The CPL system is supplied with function libraries that provide access to a range of bioinformatics sources of different types (e.g., databases, analysis tools [15]). TAMBIS uses these libraries and a number developed to provide a function-based view of the sources. The public release of TAMBIS 1.0 accessed five sources and used a total of approximately 300 CPL functions.

CPL can be seen as providing syntactically consistent, but not source transparent, access to the sources, and thus, CPL can be viewed as a wrapping mechanism tightly coupled with convenient language facilities for accumulating and transmitting results from different sources.

Remarks on Handling Syntactic and Semantic Heterogeneity

The heterogeneity in the bioinformatics resources is handled within this wrapper layer and the SSM. The wrapper layer irons out much of the structural or syntactic heterogeneity, providing a consistent call interface in terms of level of abstraction and services to each of the resources. For example, all CPL functions return sets of data, regardless of the number of instances returned. This means only one operator ever needs to be used to manipulate the results of a query. Any heterogeneity in encoding, such as representation of amino acid sequences, can also be dealt with at this level.

The wrapper layer also gives an opportunity for standardization of naming conventions for services available in the resources, though this is of no consequence to users, except that they may find the CPL query plan useful as a quality check on the task TAMBIS is performing.

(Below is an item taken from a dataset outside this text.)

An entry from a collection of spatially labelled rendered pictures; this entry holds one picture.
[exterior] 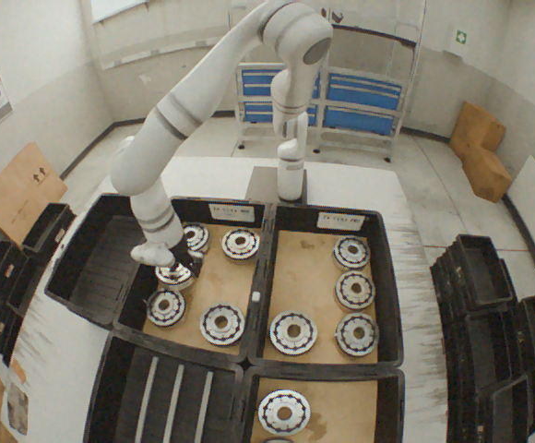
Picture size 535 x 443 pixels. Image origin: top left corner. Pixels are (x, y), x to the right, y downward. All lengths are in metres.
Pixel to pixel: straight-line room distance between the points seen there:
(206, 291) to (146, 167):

The SSM affords the main opportunity for the reconciliation of semantic heterogeneity. The ontology gives the user a global schema against which to form queries. The SSM allows terms seen in this global schema to be mapped to the values used in the various resources. For instance, the concept PhosphorylationSite corresponds to the motif entry PS00001 in the PROSITE databank. Similarly, the concept Kinase maps to node 2.7.*.* in the ENZYME databank, but to the term kinase in the Swiss-Prot databank. The SSM can match filler mappings to the appropriate function mapping via the databank attribute in SSM objects. In this manner, the terms in the ontology may be mapped to different terms appearing in the resources.

7.4 RELATED WORK

7.4.1 Information Integration in Bioinformatics

The difficulties associated with obtaining effective access to multiple biological information resources have long been recognized, and several different approaches have been proposed, making use of widely varying underlying technologies.

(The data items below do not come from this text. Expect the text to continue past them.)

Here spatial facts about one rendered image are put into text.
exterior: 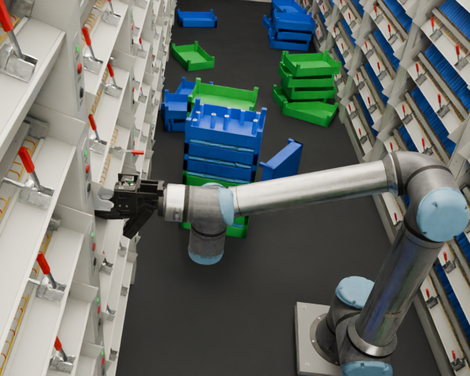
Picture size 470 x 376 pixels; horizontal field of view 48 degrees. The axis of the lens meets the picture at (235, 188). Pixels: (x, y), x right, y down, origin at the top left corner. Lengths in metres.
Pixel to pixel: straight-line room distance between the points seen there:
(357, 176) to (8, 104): 0.96
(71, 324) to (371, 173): 0.80
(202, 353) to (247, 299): 0.31
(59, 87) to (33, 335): 0.38
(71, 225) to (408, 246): 0.80
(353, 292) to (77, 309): 0.94
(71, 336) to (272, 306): 1.16
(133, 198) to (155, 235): 1.14
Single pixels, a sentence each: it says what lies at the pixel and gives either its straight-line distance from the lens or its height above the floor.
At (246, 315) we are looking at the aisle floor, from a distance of 2.10.
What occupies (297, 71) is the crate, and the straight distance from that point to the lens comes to 3.31.
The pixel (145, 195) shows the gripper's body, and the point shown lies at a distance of 1.26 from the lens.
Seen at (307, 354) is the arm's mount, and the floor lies 0.08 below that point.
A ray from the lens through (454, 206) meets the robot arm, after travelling 1.30.
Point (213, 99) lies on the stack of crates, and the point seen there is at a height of 0.40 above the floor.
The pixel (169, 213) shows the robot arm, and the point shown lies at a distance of 1.26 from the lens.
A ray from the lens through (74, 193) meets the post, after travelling 0.99.
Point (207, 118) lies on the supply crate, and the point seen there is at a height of 0.48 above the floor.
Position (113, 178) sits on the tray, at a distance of 1.50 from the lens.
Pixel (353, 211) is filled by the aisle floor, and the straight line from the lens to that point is 2.70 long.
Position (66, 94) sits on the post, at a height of 1.20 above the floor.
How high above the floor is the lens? 1.62
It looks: 37 degrees down
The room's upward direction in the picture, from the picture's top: 7 degrees clockwise

Probably the most widely used source integration environment for bioinformatics resources is the Sequence Retrieval Service (SRS) [16] (presented in Chapter 5). SRS is a system designed to integrate flat file databanks, which are the most common data storage form used for bioinformatics resources. SRS has its own proprietary data description and processing language. This is used to parse the flat file entries and create indices over fields and their contents. SRS has a query language for selecting entries or part of entries via Boolean combinations of indexed fields and their values. The language contains operators that can take advantage of the heavy cross-linking between different databanks. SRS is usually accessed via a Web-based interface behind which the construction of queries is hidden. The Web interface also offers supplementary analyses such as similarity and pattern scans over protein or nucleic acid sequences. SRS makes no attempt to reconcile any semantic heterogeneity between the different resources during query execution. Once results have been retrieved, the user can follow hyperlinks between entries and much use is made of this query by navigation style.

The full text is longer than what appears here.